Figure 1 illustrates the spontaneous emergence of order in a simple complex system (the mathematical details of which are not relevant for

Fig. 1: Figure 1

The emergence of domains (or systems)

this discussion). Different domains emerge whose “edges” (boundaries) change and evolve as the system evolves. Although a snapshot of the system’s evolution would show clear structures, it would be wrong to assume that such structures were a permanent and real feature of the system; the structures are emergent and temporary, and so any knowledge built on them would (at best) be limited and provisional.
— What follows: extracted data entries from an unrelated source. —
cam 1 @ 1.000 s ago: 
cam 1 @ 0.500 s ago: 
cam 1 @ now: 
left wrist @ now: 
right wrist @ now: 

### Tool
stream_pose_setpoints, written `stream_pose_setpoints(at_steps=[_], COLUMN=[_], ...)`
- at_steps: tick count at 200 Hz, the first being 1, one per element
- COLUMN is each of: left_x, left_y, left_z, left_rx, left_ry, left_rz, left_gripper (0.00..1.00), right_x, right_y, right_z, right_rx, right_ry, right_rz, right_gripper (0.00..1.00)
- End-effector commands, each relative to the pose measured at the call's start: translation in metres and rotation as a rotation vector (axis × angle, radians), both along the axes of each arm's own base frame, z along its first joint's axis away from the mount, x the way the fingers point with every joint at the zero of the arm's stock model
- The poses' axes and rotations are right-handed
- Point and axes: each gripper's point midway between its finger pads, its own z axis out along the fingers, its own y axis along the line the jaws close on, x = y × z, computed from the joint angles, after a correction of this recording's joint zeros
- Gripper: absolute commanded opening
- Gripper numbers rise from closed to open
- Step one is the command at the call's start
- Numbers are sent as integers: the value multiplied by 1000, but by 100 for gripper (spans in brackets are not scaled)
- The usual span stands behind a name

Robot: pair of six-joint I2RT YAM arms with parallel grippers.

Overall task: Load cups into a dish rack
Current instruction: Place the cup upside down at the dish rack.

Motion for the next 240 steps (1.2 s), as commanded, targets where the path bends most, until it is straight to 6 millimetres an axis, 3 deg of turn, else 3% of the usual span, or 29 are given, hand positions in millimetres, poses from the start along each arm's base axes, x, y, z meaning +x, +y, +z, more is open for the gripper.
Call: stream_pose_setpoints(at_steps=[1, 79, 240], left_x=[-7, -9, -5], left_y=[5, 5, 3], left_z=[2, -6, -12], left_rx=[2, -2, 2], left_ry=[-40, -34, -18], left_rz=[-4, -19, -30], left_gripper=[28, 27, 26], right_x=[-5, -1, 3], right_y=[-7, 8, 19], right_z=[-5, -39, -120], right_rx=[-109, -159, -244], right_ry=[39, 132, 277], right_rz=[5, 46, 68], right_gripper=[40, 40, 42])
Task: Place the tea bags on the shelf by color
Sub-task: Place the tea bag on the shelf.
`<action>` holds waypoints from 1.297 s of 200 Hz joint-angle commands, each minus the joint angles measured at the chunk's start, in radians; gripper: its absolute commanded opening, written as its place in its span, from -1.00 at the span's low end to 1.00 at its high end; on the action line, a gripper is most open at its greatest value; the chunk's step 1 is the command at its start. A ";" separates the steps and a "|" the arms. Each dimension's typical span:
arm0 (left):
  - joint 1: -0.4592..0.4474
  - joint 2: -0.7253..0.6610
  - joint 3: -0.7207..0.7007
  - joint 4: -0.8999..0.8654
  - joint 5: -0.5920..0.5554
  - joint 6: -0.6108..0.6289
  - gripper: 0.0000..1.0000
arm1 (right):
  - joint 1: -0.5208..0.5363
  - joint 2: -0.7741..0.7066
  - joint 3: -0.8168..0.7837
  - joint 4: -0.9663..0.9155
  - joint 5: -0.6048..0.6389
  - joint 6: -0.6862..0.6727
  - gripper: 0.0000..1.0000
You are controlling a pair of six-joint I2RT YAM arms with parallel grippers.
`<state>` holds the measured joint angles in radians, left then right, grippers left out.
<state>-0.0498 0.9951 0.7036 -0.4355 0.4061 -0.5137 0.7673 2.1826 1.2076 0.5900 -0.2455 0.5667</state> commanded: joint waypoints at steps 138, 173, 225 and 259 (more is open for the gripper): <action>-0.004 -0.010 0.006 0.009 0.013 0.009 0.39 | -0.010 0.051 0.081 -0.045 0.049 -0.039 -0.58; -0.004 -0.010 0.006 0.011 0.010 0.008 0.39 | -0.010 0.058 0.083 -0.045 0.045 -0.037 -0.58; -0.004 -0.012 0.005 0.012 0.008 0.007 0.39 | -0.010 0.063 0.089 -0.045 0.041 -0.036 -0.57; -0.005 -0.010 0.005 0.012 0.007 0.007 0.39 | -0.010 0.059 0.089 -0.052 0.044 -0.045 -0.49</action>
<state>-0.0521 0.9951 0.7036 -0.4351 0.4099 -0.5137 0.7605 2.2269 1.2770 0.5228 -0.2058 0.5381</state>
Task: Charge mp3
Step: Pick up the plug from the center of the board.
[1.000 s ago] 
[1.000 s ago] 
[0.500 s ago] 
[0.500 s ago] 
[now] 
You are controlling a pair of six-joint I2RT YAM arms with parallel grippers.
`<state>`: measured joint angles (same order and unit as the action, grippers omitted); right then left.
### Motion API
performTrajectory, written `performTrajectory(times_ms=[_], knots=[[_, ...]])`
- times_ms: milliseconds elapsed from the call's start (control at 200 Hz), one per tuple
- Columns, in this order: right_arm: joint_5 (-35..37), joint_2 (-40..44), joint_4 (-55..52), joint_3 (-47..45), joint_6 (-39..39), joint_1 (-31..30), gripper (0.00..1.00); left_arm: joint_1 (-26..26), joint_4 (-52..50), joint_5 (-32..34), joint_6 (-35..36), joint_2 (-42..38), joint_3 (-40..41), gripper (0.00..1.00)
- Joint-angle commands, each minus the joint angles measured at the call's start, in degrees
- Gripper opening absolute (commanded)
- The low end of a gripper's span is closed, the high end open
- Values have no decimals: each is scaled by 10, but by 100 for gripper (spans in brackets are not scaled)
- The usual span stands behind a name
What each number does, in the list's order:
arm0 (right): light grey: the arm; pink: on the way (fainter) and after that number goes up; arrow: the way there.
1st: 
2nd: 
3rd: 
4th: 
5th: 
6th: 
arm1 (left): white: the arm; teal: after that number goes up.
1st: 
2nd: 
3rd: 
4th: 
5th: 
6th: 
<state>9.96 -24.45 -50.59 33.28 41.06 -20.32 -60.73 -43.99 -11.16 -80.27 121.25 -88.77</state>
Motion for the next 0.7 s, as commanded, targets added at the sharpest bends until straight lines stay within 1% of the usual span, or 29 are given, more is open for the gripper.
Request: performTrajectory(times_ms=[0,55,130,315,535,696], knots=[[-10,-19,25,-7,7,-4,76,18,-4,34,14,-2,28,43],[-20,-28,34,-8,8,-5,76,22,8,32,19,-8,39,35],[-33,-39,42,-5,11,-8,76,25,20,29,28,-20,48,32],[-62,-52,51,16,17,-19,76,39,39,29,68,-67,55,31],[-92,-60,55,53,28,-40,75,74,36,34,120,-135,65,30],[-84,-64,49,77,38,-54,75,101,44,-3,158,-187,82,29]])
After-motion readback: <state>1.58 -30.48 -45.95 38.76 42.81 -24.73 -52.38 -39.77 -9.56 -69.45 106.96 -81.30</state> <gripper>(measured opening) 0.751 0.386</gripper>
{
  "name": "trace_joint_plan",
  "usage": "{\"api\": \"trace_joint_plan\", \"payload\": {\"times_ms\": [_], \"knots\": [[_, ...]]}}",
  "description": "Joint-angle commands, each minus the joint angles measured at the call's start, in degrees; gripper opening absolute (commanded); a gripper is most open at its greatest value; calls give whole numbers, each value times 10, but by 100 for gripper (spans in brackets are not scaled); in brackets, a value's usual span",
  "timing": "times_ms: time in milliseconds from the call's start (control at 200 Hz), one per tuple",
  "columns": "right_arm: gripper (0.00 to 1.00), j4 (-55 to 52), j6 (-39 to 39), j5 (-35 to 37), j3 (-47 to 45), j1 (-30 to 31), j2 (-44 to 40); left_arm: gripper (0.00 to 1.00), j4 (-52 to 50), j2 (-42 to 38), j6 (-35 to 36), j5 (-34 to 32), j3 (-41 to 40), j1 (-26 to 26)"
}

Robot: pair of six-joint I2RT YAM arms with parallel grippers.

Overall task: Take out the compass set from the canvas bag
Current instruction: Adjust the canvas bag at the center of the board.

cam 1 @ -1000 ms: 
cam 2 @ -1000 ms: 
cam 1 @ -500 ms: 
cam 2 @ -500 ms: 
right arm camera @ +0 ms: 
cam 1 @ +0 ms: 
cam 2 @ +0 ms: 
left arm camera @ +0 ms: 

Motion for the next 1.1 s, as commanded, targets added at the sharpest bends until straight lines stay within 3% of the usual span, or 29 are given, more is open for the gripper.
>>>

While all boundaries are emergent and temporary, some boundaries may persist for very long periods. For example, the boundaries that delimit a proton (which is arguably an emergent manifestation of the combined interactive behavior of quarks, or superstrings) from its complement—the rest of the universe—persist for periods theorized to be longer than the current age of the universe (possibly > 1033 s), after which the boundaries are theorized to decay (through the emission of an X particle), allowing a new set of boundaries to emerge (a positron and a pion, which then decays/reorganizes into three electromagnetic showers). Not all boundaries are so persistent. The boundaries that describe an eddy current in a turbulent fluid (which could be seen as the emergent property of the liquid’s constituent molecules) are incredibly short-lived when compared to the proton and less identifiable.

Most boundaries of interest in our daily lives exist somewhere in the middle of these two extremes. The boundaries that define the organizations within which we work, those (conceptual) boundaries that define the context(s) for meaning, the boundaries that define ourselves (both physically and mentally) are generally quite stable with low occurrences of qualitative change, although quantitative change is rife.

It is also important to recognize that the observation of domains, and their defining boundaries, depends on the scale, or level, in which one is interested (which is often related to what one wants to do, i.e., one’s purpose). An example of persistent boundaries and resulting levels again comes from the natural sciences. The hierarchy of quarks → bosons and fermions → atoms → molecules → cells → and so on is very resilient (especially at the lower ends) as well as displaying different levels of emergence. Choosing which level to base our explanations within is no easy task, particularly as any selection will be deficient in some way or another. The informal structure of sociotechnical organizations, from cliques to teams, also exemplifies emergent hierarchy, although considerably less stable than the hierarchy of matter.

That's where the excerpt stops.